Stored entries
_ _ _ _ _ _ _

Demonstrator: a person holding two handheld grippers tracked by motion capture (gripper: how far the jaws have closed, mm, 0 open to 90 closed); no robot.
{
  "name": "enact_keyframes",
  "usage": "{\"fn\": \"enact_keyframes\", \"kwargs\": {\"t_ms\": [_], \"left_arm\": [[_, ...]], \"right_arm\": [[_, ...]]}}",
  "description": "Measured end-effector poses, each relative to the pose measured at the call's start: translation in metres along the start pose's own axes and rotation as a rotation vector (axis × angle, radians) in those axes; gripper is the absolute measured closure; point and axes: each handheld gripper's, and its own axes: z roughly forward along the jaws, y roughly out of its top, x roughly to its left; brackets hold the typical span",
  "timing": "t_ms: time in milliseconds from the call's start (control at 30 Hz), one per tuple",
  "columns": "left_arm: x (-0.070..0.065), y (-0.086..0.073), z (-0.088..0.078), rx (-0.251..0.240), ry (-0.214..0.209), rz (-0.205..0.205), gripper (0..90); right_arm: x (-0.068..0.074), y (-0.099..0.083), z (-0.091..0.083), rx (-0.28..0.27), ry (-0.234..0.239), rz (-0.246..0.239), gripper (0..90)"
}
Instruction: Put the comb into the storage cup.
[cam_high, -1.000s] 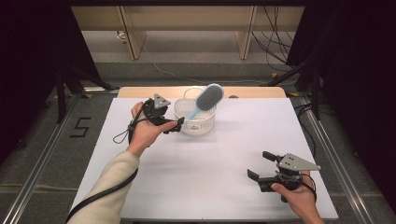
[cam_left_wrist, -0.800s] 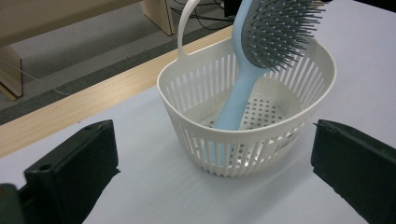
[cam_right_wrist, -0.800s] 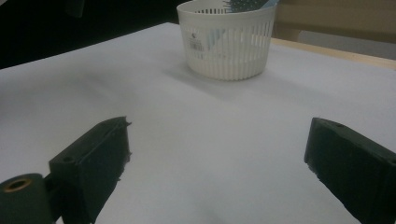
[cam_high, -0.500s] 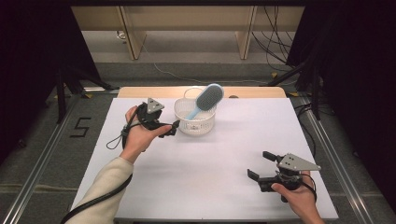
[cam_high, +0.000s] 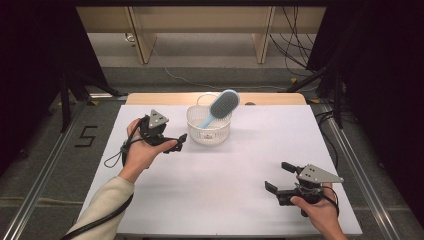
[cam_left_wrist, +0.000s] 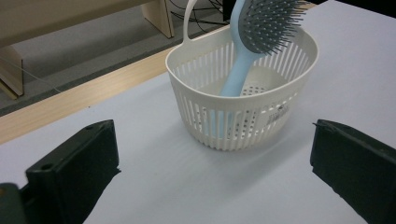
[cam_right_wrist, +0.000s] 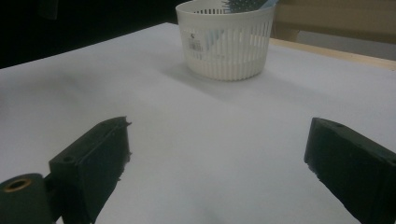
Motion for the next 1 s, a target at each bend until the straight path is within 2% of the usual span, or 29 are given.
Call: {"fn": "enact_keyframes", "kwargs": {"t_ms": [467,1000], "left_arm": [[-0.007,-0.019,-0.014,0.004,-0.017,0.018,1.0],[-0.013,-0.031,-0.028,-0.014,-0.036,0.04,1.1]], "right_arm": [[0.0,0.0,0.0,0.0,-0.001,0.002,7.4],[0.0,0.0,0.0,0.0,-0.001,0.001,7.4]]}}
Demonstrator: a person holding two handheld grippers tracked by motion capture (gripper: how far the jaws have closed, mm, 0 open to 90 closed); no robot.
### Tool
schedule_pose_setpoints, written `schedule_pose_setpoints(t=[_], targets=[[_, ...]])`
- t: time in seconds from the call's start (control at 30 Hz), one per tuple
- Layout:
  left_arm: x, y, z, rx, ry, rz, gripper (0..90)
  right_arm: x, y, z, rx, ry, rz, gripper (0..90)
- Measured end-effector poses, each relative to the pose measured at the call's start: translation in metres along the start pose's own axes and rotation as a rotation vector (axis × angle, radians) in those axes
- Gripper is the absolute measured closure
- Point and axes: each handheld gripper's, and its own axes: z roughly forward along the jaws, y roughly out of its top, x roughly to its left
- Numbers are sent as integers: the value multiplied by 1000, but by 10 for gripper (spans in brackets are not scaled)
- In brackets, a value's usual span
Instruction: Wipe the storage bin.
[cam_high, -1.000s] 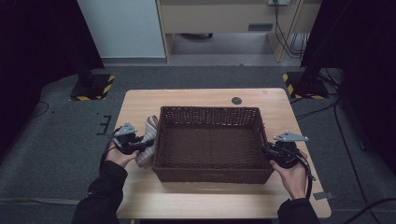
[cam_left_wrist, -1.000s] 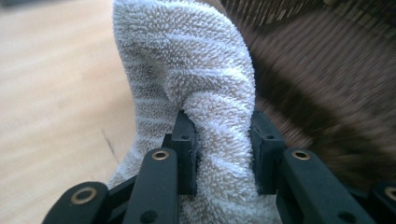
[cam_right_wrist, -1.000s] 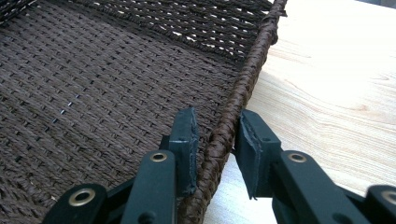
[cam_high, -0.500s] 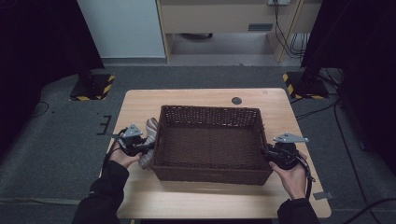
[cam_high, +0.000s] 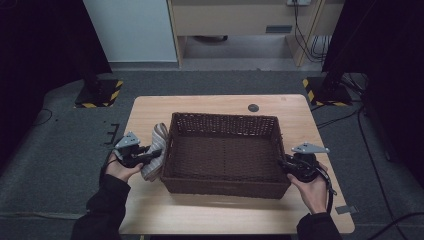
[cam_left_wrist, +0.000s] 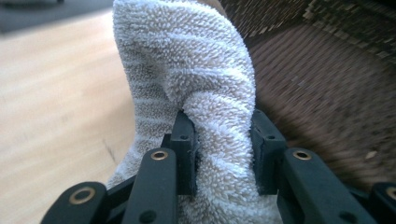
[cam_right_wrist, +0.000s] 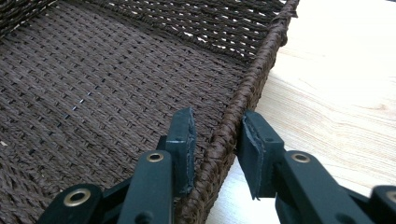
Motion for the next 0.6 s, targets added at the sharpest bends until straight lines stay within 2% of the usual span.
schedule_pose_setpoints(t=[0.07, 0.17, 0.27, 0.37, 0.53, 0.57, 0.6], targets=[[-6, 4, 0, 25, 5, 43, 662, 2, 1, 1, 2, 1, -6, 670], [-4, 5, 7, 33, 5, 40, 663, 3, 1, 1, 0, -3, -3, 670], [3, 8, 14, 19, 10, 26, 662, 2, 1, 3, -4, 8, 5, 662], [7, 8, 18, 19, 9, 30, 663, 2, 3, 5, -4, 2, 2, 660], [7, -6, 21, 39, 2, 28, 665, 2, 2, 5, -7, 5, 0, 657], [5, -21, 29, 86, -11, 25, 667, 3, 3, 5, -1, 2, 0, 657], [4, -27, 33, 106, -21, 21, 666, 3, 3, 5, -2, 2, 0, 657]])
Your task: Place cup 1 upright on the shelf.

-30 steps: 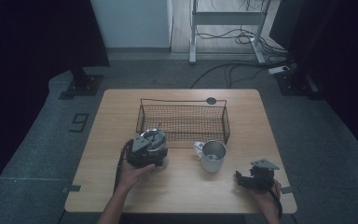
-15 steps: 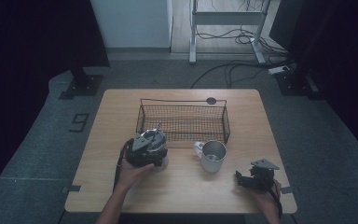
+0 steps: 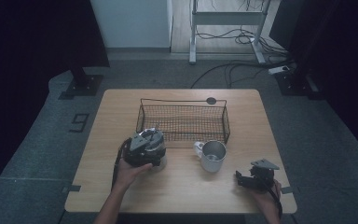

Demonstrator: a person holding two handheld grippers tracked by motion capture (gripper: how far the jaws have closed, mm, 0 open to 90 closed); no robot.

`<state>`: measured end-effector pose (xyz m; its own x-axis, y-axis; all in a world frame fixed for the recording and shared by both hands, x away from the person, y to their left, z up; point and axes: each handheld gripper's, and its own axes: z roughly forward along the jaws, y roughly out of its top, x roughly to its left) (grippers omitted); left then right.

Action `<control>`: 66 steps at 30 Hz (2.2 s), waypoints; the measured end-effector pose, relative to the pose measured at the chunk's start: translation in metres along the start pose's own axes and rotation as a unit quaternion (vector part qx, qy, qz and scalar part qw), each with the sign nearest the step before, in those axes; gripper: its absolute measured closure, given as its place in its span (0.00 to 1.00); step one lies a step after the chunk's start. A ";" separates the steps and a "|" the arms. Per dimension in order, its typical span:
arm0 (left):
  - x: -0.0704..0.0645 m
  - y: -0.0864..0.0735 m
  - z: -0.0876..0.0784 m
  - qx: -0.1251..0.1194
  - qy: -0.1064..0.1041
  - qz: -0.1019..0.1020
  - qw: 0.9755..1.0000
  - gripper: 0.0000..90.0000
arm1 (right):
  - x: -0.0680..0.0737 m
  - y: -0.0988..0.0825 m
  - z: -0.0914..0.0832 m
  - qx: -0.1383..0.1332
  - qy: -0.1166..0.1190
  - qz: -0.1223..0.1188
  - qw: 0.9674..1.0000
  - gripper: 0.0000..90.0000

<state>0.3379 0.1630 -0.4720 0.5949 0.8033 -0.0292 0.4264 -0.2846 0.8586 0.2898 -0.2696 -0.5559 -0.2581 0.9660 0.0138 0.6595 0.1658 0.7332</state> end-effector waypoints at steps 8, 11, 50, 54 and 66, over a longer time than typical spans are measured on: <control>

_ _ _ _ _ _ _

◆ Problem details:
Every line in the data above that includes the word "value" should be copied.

◆ Output for this task:
- Numbers are sent as integers: the value multiplied by 1000, but by 10 for gripper (spans in brackets are not scaled)
- In brackets, a value's usual span

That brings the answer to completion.